| YOUR INSTRUCTIONS |
For the data below, retype word for word the lines from the one containing "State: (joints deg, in" through the one containing "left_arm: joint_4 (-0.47"; drop the pictures.

| MATERIALS PROVIDED |
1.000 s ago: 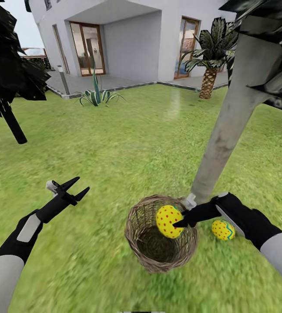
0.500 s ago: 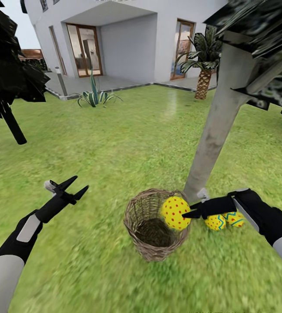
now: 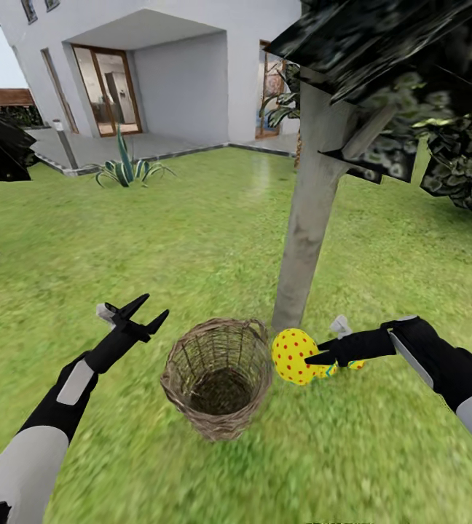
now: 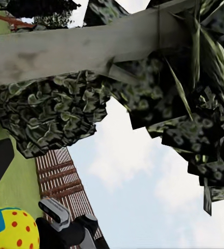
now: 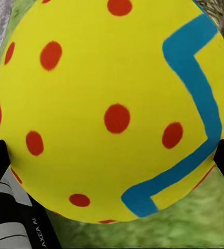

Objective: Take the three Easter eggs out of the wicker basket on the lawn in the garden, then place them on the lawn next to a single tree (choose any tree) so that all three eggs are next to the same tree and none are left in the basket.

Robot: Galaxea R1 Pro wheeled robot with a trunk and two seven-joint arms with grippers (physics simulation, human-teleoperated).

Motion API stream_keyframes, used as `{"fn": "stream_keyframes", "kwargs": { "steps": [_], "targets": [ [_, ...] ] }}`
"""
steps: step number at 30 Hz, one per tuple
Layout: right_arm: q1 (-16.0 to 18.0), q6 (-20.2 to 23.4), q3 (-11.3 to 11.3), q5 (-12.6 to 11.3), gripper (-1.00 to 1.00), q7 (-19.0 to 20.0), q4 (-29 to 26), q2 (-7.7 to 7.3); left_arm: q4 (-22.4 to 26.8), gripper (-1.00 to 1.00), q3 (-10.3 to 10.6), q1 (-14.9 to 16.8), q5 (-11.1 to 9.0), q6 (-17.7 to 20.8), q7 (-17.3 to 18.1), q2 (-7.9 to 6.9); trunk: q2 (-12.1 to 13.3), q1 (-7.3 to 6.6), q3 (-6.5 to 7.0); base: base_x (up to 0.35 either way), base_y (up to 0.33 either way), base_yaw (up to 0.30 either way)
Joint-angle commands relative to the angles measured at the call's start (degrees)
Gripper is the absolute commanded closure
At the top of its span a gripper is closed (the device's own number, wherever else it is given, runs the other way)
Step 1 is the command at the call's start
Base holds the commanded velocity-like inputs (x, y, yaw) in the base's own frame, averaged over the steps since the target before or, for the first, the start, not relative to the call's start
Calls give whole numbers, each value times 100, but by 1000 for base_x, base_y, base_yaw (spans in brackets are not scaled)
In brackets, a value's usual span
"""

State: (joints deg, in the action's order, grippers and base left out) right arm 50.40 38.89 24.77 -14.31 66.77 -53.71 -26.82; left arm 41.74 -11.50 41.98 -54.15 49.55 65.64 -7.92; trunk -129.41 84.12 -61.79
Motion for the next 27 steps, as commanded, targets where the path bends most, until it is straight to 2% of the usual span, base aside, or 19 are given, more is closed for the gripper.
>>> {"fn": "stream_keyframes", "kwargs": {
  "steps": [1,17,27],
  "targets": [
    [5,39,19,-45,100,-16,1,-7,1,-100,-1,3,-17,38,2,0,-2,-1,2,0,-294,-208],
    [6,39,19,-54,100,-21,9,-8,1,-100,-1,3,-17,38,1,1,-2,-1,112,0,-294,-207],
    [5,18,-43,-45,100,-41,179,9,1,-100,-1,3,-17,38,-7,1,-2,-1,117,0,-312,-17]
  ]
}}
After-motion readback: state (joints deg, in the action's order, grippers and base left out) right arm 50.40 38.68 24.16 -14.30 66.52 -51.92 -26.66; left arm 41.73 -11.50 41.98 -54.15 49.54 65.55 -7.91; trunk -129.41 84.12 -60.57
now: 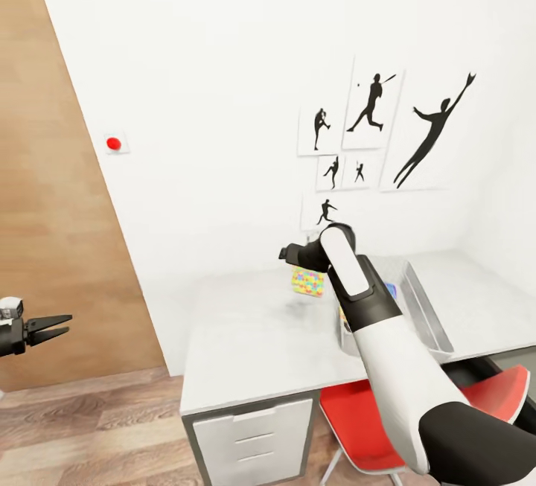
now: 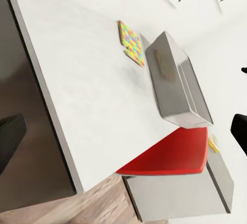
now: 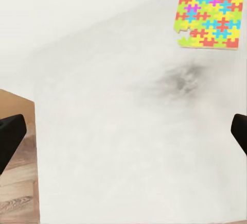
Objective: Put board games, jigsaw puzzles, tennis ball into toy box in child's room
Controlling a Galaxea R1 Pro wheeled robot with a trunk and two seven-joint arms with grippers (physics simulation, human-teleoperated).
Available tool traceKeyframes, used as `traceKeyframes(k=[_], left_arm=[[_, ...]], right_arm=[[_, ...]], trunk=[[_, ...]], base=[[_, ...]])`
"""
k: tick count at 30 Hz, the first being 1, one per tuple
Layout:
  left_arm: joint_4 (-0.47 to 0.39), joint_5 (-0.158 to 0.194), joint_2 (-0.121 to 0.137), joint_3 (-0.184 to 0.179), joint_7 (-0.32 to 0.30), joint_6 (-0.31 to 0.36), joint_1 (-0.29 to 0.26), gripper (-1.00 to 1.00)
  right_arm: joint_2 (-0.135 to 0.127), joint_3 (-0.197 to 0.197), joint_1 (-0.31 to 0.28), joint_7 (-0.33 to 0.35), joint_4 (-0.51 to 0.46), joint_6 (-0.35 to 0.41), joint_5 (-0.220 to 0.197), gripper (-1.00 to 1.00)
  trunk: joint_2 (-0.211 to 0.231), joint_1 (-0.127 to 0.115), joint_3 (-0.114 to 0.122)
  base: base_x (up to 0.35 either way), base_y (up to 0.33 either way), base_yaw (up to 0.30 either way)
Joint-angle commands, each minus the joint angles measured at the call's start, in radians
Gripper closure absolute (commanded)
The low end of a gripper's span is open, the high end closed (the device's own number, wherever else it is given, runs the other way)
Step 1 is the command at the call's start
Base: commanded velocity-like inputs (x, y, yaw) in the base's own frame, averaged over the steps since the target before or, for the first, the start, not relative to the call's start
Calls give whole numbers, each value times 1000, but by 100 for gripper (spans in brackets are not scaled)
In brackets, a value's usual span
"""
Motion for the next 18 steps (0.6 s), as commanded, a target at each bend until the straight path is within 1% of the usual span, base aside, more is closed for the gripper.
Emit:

| WRITTEN REPLY |
State: (joints deg, in the action's order, grippers and base left out) right arm 50.40 38.89 24.77 -14.31 66.77 -53.71 -26.82; left arm 41.74 -11.50 41.98 -54.15 49.55 65.64 -7.92; trunk -129.41 84.12 -61.79
Motion for the next 27 steps, as commanded, targets where the path bends most, until it is straight to 2% of the usual span, base aside, or 19 are given, more is closed for the gripper.
>>> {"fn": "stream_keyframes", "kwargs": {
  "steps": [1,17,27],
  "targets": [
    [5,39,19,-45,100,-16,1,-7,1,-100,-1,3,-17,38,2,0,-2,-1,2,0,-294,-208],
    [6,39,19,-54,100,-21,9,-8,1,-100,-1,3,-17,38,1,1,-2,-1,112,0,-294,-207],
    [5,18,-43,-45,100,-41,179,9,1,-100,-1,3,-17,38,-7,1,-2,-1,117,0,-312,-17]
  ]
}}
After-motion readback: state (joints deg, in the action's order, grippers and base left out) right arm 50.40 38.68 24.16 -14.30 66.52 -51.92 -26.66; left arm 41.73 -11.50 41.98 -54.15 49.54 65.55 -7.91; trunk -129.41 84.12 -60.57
now: 
now: 
now: 
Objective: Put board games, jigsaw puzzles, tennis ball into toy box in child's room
Controlling a Galaxea R1 Pro wheeled robot with a trunk and two seven-joint arms with grippers (physics simulation, human-teleoperated).
Available tool traceKeyframes, used as `traceKeyframes(k=[_], left_arm=[[_, ...]], right_arm=[[_, ...]], trunk=[[_, ...]], base=[[_, ...]])`
"""
k: tick count at 30 Hz, the first being 1, one per tuple
Layout:
  left_arm: joint_4 (-0.47 to 0.39), joint_5 (-0.158 to 0.194), joint_2 (-0.121 to 0.137), joint_3 (-0.184 to 0.179), joint_7 (-0.32 to 0.30), joint_6 (-0.31 to 0.36), joint_1 (-0.29 to 0.26), gripper (-1.00 to 1.00)

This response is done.